A young widow wrote to the great theologian Augustine to ask how to pray. Before Augustine answered this perennial question, he addressed a more fundamental one: “What manner of person should you be to pray?” This underlying question is often passed over in our rush to answer the felt need. But before we can really understand how, we need to look inwardly to our own hearts. The form of our prayers is meaningless if the form of our hearts is not shaped by Christ. So, what type of person ought we be in order to pray? Augustine argued that we ought to consider ourselves poor in this world. However prosperous we may be, we should understand that our wealth will not satisfy us. Comfort is not found in our things. We must be desirous of the life found only in God. Only then can we truly pray.
After addressing the central heart issue, Augustine then gave the young widow prayer advice that we might find odd. He simply advised her to “pray for a happy life.” By a “happy life” Augustine meant a life where one “has all that he wishes to have and wishes to have nothing which he ought not to wish.” The truly happy life is a life that desires God. The happy life is marked primarily by a desire for and love of God. And if this is the case in one’s life, then all the other desires of one’s life will also be properly ordered. Augustine illustrated this by going to the model prayer given to us by Jesus. When we pray “Give us this day our daily bread” or when we pray for needful things, our desires should be ordered by the wisdom of Proverbs 30:8: “Give me neither poverty nor riches.” It is good and leads to a happy life to ask for what is needful.

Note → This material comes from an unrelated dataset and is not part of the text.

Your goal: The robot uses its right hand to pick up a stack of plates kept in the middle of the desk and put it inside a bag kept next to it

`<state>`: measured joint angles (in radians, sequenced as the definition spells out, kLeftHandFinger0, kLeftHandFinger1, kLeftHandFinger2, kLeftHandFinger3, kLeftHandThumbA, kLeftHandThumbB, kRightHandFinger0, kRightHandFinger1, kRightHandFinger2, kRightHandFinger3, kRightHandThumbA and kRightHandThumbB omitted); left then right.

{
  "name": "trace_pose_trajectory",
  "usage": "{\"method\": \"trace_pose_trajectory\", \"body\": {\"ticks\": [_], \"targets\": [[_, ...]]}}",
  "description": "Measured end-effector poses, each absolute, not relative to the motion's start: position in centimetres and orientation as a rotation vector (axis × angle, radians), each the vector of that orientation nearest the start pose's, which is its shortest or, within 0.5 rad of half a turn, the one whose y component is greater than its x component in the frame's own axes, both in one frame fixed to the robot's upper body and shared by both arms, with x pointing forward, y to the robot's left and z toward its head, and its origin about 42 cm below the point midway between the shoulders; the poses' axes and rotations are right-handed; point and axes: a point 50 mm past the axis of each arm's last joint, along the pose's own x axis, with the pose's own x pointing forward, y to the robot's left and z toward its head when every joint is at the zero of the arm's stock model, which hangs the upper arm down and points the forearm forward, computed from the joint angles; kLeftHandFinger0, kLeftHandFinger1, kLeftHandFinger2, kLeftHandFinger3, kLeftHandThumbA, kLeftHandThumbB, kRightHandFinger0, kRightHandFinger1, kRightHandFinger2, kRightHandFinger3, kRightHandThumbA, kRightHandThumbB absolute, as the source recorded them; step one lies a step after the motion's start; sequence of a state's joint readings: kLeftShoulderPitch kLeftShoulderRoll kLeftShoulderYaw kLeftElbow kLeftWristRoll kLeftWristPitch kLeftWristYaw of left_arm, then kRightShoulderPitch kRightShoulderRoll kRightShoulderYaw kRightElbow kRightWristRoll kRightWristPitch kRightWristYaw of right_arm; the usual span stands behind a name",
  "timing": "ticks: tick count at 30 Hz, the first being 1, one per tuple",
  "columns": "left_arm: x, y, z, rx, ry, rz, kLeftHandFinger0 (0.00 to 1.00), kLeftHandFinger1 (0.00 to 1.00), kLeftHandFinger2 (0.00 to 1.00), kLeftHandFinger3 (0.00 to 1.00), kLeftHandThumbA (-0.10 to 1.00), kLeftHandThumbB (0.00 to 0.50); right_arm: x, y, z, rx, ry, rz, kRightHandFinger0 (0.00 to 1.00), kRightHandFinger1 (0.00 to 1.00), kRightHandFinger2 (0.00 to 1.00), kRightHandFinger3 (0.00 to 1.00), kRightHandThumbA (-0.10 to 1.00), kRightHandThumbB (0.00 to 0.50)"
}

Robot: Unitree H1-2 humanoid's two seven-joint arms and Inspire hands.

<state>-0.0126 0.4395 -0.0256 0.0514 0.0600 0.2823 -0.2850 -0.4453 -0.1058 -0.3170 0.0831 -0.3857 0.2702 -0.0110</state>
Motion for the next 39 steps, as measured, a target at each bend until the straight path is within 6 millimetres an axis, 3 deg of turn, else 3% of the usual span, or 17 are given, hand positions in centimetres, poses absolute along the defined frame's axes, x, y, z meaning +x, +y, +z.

But it is a misunderstanding of prayer to ask for riches, wealth, or honor in order to be greater than this or that man. Again, our hearts must be reoriented toward God before we ask for what we want. Our prayers are to ask God for neither too much nor too little. Mystery will remain for us because we will never fully understand the depths of God’s will. But prayer, when rightly ordered, teaches us to submit to God. It also teaches us patience and contentment. Augustine wrote, “If you seek and relish the things that are above, you desire things everlasting and sure.
PRAYER:
Today’s prayer is from “The Valley of Vision,” a book of Puritan prayer.
I was dead in iniquities,
having no eyes to see thee,
no ears to hear thee
no taste to relish thy joys no intelligence to know thee;
But thy Spirit has quickened me, has brought me into a new world as a new creature…
thou hast drawn me with cords of love.